Skip all pictures. Write out the data below from its first line through the line that contains "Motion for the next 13".

### Input data

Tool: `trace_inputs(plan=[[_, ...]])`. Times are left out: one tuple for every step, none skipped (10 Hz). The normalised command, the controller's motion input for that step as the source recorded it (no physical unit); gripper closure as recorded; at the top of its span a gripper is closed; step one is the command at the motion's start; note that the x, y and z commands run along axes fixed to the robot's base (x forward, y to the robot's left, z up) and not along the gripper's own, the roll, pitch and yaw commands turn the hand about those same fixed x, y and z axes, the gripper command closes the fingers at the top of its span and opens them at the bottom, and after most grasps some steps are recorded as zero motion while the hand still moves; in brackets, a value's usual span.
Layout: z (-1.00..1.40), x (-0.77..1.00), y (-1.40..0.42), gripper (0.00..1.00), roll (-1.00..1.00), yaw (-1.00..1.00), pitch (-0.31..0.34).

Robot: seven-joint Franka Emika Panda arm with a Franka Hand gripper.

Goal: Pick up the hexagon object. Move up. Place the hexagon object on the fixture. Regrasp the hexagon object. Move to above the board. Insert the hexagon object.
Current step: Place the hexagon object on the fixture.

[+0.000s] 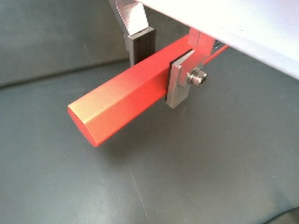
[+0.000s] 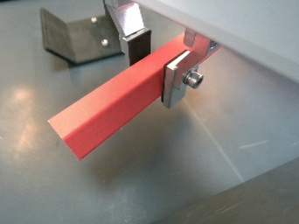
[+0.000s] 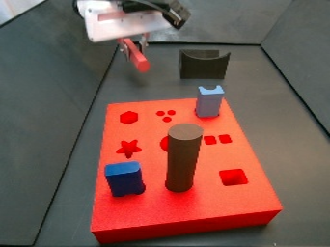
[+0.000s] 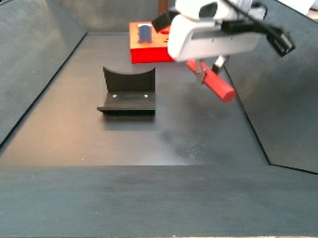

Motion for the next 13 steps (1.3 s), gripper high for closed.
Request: trace_inputs(plan=[[1.00, 0.00, 0.00, 1.00, 0.00, 0.00, 0.000], [1.00, 0.00, 0.00, 1.00, 0.01, 0.00, -0.004], [1.00, -0.01, 0.00, 1.00, 0.01, 0.00, 0.014], [1.00, -0.02, 0.01, 1.00, 0.02, -0.01, 0.020], [1.00, -0.02, 0.01, 1.00, 0.03, -0.01, 0.028], [1.00, -0.02, 0.01, 1.00, 0.05, -0.01, 0.037], [1.00, -0.03, 0.02, 1.00, 0.05, -0.01, 0.040], [0.99, -0.03, 0.02, 1.00, 0.06, -0.01, 0.045], [0.79, -0.02, 0.02, 1.00, 0.07, -0.01, 0.051], [0.63, -0.01, 0.02, 1.00, 0.08, -0.01, 0.059], [0.53, -0.01, 0.02, 1.00, 0.08, -0.01, 0.065], [0.27, 0.00, 0.02, 1.00, 0.09, 0.00, 0.083], [-0.08, 1.00, -0.07, 1.00, -0.05, -1.00, 0.198]])
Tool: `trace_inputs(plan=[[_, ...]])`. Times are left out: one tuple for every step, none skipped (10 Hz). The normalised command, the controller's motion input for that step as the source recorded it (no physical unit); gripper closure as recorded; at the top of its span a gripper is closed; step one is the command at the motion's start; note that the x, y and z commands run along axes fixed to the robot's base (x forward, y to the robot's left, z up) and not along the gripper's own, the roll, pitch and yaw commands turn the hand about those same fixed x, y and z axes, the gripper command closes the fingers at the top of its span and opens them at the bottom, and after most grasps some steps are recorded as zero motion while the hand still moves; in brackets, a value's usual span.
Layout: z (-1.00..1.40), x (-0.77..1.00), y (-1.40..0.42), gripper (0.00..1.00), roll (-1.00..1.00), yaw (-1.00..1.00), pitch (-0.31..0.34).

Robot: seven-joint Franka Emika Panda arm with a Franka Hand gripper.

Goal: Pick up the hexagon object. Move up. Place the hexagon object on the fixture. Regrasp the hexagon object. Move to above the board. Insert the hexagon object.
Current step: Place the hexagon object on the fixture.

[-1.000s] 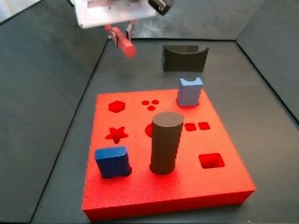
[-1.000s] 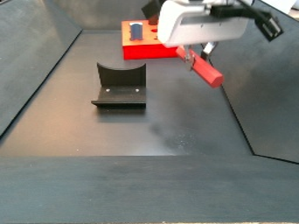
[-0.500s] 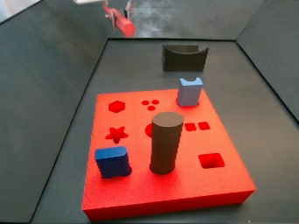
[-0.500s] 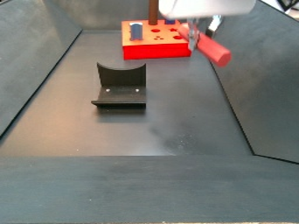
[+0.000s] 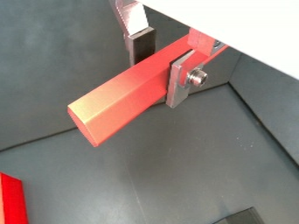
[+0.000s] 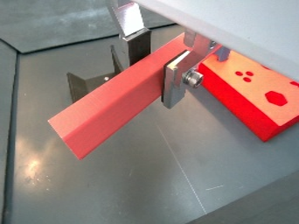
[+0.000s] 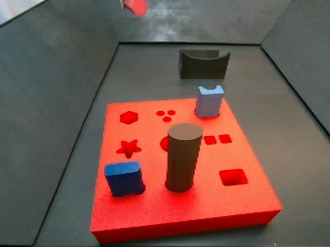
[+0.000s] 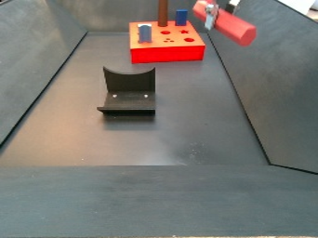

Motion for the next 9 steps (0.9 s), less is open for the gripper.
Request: trace_inputs(plan=[[-0.11, 1.00, -0.07, 1.00, -0.06, -1.00, 0.203], [-0.10, 1.00, -0.06, 1.00, -0.08, -1.00, 0.233], [-0.08, 1.00, -0.06, 1.00, -0.11, -1.00, 0.270], [-0.07, 1.00, -0.05, 1.00, -0.13, -0.78, 0.258], [-0.07, 1.00, -0.05, 1.00, -0.13, -0.54, 0.225], [-0.07, 1.00, -0.04, 1.00, -0.13, -0.41, 0.198], [-0.06, 1.00, -0.04, 1.00, -0.14, -0.20, 0.156], [-0.05, 1.00, -0.03, 1.00, -0.14, -0.13, 0.143], [-0.04, 1.00, -0.03, 1.00, -0.14, -0.07, 0.139]])
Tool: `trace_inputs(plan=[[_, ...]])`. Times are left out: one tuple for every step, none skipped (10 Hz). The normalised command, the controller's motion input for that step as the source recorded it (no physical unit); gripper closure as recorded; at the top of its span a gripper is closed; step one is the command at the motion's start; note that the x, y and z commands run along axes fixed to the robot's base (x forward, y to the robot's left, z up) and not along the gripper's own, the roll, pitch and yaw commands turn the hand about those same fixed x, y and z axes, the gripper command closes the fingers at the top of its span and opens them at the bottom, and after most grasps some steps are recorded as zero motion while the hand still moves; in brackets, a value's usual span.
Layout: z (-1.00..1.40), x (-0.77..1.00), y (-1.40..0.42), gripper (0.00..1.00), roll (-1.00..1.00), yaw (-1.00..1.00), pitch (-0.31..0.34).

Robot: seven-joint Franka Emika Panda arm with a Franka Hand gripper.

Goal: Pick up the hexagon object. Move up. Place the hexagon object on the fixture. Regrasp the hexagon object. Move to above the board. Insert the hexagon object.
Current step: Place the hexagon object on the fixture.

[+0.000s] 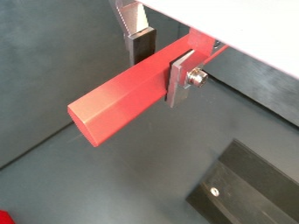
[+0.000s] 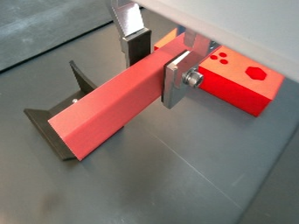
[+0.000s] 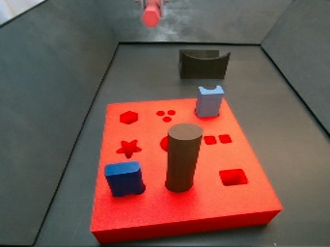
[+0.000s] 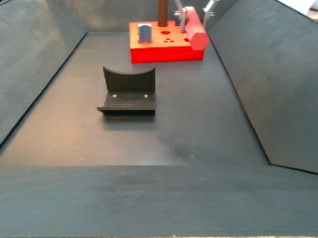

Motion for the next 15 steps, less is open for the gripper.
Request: trace_inputs(plan=[[-0.04, 1.00, -0.02, 1.00, -0.15, -0.05, 0.144], [-0.03, 1.00, -0.02, 1.00, -0.15, -0.04, 0.149], [-0.03, 1.00, -0.02, 1.00, -0.16, -0.04, 0.151], [-0.02, 1.00, -0.01, 1.00, -0.16, -0.04, 0.158], [-0.02, 1.00, -0.01, 1.00, -0.16, -0.03, 0.162], [0.20, 1.00, 0.27, 1.00, -1.00, 0.00, -0.027], [0.21, 1.00, 0.28, 1.00, -1.00, 0.00, -0.026], [0.16, 1.00, 0.25, 1.00, -1.00, -0.01, -0.008], [0.12, 1.00, 0.20, 1.00, -1.00, -0.01, 0.005], [0.08, 1.00, 0.16, 1.00, -1.00, -0.02, 0.027], [0.06, 1.00, 0.14, 1.00, -1.00, -0.02, 0.035], [0.03, 1.00, 0.11, 1.00, -1.00, -0.03, 0.051], [0.01, 1.00, 0.09, 1.00, -1.00, -0.04, 0.064], [-0.01, 0.91, 0.07, 1.00, -1.00, -0.05, 0.076], [-0.02, 0.83, 0.06, 1.00, -1.00, -0.06, 0.087]])
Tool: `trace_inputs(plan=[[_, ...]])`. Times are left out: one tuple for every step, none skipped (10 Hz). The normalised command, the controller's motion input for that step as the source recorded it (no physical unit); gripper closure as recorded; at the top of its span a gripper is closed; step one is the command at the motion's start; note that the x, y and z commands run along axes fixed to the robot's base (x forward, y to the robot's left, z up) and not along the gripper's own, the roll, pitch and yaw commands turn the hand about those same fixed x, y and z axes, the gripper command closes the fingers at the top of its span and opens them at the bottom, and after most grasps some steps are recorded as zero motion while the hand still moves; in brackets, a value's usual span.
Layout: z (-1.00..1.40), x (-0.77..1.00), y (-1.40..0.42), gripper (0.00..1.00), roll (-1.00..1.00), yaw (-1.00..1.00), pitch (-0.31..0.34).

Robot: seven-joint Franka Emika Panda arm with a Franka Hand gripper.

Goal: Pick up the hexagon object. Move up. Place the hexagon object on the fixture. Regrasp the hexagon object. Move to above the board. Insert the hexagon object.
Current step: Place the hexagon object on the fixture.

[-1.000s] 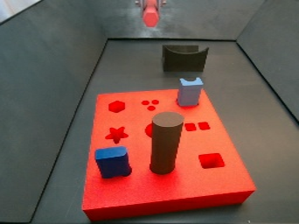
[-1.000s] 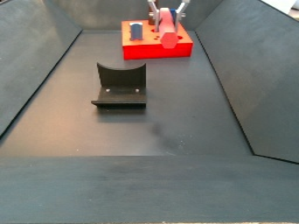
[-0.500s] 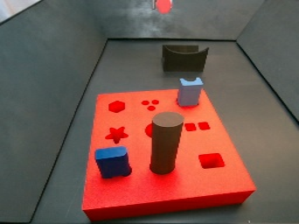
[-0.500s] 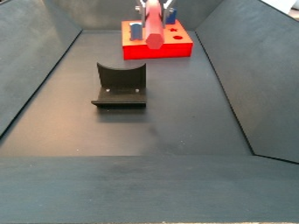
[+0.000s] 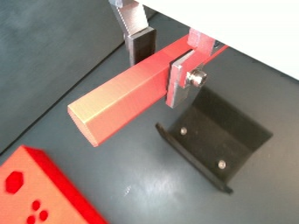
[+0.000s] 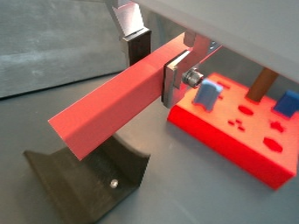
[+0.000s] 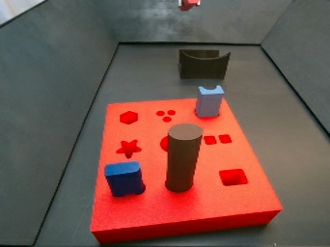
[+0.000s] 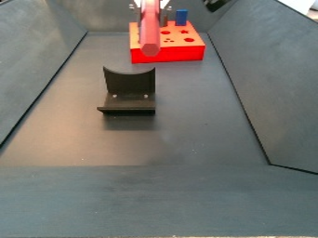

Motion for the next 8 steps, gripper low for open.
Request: trace_inputs(plan=[[-0.02, 0.74, 0.06, 1.00, -1.00, -0.08, 0.101], [-0.02, 0.69, 0.05, 1.00, -1.00, -0.10, 0.105], [-0.02, 0.59, 0.05, 1.00, -0.84, -0.11, 0.100], [-0.02, 0.50, 0.05, 1.00, -0.62, -0.11, 0.082], [-0.02, 0.44, 0.05, 1.00, -0.46, -0.11, 0.071], [-0.02, 0.39, 0.05, 1.00, -0.35, -0.11, 0.068], [-0.01, 0.29, 0.03, 1.00, -0.22, -0.10, 0.057], [-0.01, 0.21, 0.04, 1.00, -0.18, -0.10, 0.047]])
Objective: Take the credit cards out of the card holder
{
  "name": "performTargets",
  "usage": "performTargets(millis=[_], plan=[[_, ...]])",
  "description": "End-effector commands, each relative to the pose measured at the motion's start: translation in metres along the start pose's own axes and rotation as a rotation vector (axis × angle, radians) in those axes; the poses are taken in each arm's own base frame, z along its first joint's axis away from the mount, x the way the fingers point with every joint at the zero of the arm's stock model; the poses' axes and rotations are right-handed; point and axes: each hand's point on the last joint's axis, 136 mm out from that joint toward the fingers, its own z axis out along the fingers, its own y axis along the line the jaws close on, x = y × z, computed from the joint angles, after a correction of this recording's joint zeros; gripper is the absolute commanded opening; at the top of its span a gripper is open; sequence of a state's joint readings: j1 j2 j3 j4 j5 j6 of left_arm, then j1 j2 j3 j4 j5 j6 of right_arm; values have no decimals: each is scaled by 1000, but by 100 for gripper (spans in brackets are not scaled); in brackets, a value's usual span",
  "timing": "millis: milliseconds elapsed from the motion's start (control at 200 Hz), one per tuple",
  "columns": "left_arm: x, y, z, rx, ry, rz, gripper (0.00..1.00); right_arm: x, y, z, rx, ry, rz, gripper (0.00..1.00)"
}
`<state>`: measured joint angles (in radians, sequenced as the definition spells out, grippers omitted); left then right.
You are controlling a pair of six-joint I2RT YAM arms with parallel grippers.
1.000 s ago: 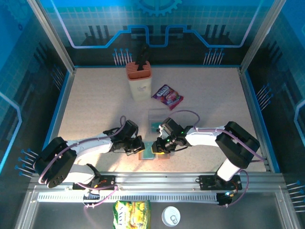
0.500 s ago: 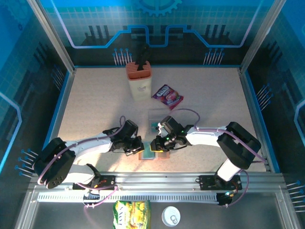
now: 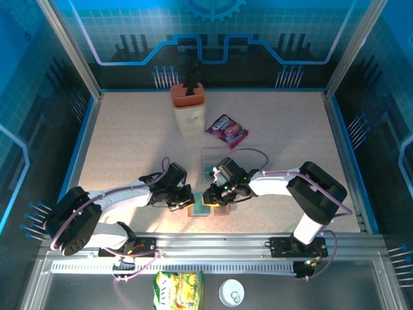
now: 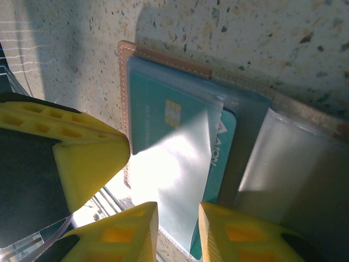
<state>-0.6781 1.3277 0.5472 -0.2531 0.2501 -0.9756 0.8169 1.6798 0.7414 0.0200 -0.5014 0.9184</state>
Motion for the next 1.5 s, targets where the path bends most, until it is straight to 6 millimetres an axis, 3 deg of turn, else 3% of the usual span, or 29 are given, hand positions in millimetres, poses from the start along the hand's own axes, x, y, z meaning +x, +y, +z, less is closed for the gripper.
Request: performTargets(millis=[0, 420, 735, 935, 1146, 1496], plan=[[2, 8, -2, -40, 0, 23, 0, 2, -12, 1, 24, 6, 34, 26], [2, 7, -4, -34, -11, 23, 0, -1, -6, -21, 81, -35, -10, 26], [-3, -23, -24, 20, -22, 87, 0, -1, 9, -33, 35, -69, -31, 27], [1, -35, -14, 36, 21, 102, 0, -2, 9, -32, 21, -73, -20, 27], [5, -18, 1, -33, 46, 103, 0, -3, 10, -25, 1, -61, -11, 27], [7, 8, 5, -115, 37, 96, 0, -2, 8, -12, -18, -30, 5, 27]])
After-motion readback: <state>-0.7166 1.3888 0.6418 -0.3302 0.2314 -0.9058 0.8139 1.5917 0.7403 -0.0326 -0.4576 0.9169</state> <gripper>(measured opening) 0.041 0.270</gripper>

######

### [Reply]
Tool: `trace_inputs(plan=[[_, ...]])`. Times are left out: one tuple for every step, none skipped (10 Hz). The normalised command, the controller's motion input for that step as the source recorded it (no physical unit); gripper closure as recorded; at the top of its span a gripper is closed; step one is the command at the motion's start; note that the x, y and z commands run along axes fixed to the robot's base (x forward, y to the robot's left, z up) and not along the gripper's own, the roll, pitch and yaw commands turn the hand about those same fixed x, y and z axes, the gripper command closes the fingers at the top of its span and opens them at the bottom, and after most grasps some steps are recorded as zero motion while the hand still moves; in brackets, a value's usual span.
Layout: z (-1.00..1.40), x (-0.77..1.00), y (-1.40..0.42), gripper (0.00..1.00), roll (-1.00..1.00), yaw (-1.00..1.00), pitch (-0.31..0.34).

Robot: seven-joint Franka Emika Panda arm with a Franka Hand gripper.

Goal: Pick up the hexagon object. Move up. Place the hexagon object on the fixture. Regrasp the hexagon object. Move to above the board. Insert the hexagon object.
Current step: Place the hexagon object on the fixture.

[+0.000s] 
[+0.000s] 
[+0.000s] 
[+0.000s] 

Motion for the next 13 steps (1.3 s), gripper high for closed.

Now the answer is complete.